More than once on the all-too-rare network TV broadcast Saturday night at Carolina, Jim Jackson and Keith Jones openly campaigned for some games with a little more breathing room.

As it stands now, the orange and black have played 26 games this season. An amazing 21 of those have seen a result within two goals, including each of the last eight. Last year, at this juncture, the club played 27 contests with a mere 16 of them within two goals. Even the misery of two seasons ago saw 18 of the first 25 games decided by one or two tallies.

Call it parity, call it coaching, whatever. It's going to catch up to clubs playing so close to the vest one way or another - and soon. If this is the way the NHL is going, it's not going to bode well.

It's not like there are a spate of back-and-forth 6-5 or 7-6 games. The majority have been low-scoring slugfests where each team gives their all for 65 minutes plus shootout. It will wear on them and the quality of play will be affected in March, April and beyond.

There is no shame in a blowout.

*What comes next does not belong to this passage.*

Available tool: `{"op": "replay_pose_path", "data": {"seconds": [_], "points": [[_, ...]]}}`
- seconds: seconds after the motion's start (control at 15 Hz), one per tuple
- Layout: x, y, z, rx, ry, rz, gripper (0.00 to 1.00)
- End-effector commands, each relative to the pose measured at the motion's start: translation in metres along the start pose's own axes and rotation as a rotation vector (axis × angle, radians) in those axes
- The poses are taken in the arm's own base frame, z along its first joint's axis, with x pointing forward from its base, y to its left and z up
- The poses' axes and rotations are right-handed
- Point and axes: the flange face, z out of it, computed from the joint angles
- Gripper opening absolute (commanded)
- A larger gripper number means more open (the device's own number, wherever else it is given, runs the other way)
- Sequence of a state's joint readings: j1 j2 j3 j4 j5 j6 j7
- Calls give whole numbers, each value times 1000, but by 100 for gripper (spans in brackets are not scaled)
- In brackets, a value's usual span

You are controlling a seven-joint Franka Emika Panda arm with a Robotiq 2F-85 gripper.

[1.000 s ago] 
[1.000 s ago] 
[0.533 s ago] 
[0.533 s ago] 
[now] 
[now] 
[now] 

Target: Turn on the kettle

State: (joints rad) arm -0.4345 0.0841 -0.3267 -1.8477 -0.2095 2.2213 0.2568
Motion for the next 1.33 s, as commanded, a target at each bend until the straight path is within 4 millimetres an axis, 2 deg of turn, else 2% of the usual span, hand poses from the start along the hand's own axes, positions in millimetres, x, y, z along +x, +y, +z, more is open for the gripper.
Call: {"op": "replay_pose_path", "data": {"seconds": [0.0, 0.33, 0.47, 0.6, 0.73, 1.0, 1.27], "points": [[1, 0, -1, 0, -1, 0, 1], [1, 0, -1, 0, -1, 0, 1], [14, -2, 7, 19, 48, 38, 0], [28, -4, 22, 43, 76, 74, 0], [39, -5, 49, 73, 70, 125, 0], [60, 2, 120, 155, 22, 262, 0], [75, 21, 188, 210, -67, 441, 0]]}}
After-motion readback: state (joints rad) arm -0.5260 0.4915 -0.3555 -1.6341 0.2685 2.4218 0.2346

More goal-scoring talent has to be revealed in these games or else the league is going to totally revert to what the Minnesota Wild have been doing since 2000.

There's still hope that once the mythical fully-healthy lineup does come to the Flyers, their collective talent can separate them from the pack on more than a few coming nights. Until then, it's going to be white-knuckle time at the Wach and other arenas.

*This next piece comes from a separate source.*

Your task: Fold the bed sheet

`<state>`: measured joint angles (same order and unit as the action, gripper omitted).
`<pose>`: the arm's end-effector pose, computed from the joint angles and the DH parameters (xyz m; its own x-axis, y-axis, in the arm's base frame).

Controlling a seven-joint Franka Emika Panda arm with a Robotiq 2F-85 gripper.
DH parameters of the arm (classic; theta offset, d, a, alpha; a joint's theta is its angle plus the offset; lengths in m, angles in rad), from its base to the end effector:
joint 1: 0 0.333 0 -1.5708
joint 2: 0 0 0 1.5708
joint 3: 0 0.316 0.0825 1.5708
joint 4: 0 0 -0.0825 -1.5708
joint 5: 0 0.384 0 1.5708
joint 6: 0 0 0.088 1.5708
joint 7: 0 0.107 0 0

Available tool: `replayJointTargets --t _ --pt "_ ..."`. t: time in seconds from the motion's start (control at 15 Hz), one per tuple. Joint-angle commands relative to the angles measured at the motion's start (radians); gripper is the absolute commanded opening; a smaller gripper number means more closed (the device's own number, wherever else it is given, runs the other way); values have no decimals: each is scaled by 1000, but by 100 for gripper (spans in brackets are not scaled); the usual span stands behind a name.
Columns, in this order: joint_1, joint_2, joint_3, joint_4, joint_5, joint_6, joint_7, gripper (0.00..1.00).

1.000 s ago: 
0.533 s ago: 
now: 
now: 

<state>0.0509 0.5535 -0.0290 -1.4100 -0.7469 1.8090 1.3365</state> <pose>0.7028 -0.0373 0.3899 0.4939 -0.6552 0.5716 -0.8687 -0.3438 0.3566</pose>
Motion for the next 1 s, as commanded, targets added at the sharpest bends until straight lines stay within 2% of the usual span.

Simon Gagne's departure from this past Thursday's game due to dehydration raises all sorts of suspicious questions, except this one seems to have gone unasked: How can a finely-honed athlete, with capable training staff which is supposed to monitor fluids, allow this to happen? Flu or not, if Gagne is ready to play, he's gotta be taken care of by staff well enough to be out there for the whole game.

I don't think there's any truth to conspiracy theories linking that to his prior concussions, but the times are long past over when a player says he can play and nobody bats an eye until something goes wrong.


The club is in the middle of a great stretch which should be the biggest boost yet in their quest to rise in the Atlantic Division and the Eastern Conference.

From November 28 through December 20, Philly will see eight of 11 games played on South Broad Street. Thus far, it's been a dicey 3-1-1, and in each game you could say there were turning points which could have turned the wins into losses, including Saturday's fluke OT winner by Jeff Carter.

Tomorrow begins a stretch of four in a row on home ice, facing the Islanders, Hurricanes, Penguins and Avalanche. Three wins would look awfully nice on the ledger, and points in all four are obviously acceptable.

At 13-7-6, the club is third in the Atlantic and sixth in the East. They are only six points behind the punchless (and largely goalless) Rangers with four games still in hand. It's possible that they could make it out of this month with 20 wins.

The scenario of having Randy Jones and Ryan Parent back on defense echoes on from the 1999-2000 season.

Keith Jones and Rod Brind'Amour missed the start of the season and the club foundered without much offense or toughness. Jones came back after 6 weeks, Brindy arrived in early December and the club began to roll from the holidays on. The 2008-09 team probably has more raw talent and definitely more youth than that one.


Finally, a personal recollection.

When I was in third grade, it was the second week in December when I caught a horrible case of the flu and missed school for an entire week. It was also the first time I ever failed to watch or listen to more than one Flyers game in my life (excluding late West Coast games).

Back then, from December 7-14, 1986, the Flyers sliced through Edmonton (5-2), Vancouver (6-3) and Calgary (5-3) at home, then lost to Minnesota (4-5) and beat Winnipeg (4-1) on the road. I have zero first-hand recollection of any of those. I have the Vancouver game on tape, thanks to my grandparents and it happened to be Bob Froese's last start in goal here.

Even when I got hit with the flu during my junior year of high school in 1995, I caught all four games during the illness, including the 7-0 rout in Montreal where John LeClair scored a hat trick in his first game against the Habs.

Lucky for me, the first post-codeine haze contest happened to be the night Dave Poulin and Tim Kerr rained destruction on the Islanders, 9-4, at the Spectrum. Plus, that Christmas, I got a TV in my bedroom so after that, sick, well or sleepless, I caught every game broadcast on Channel 57 until I went to college.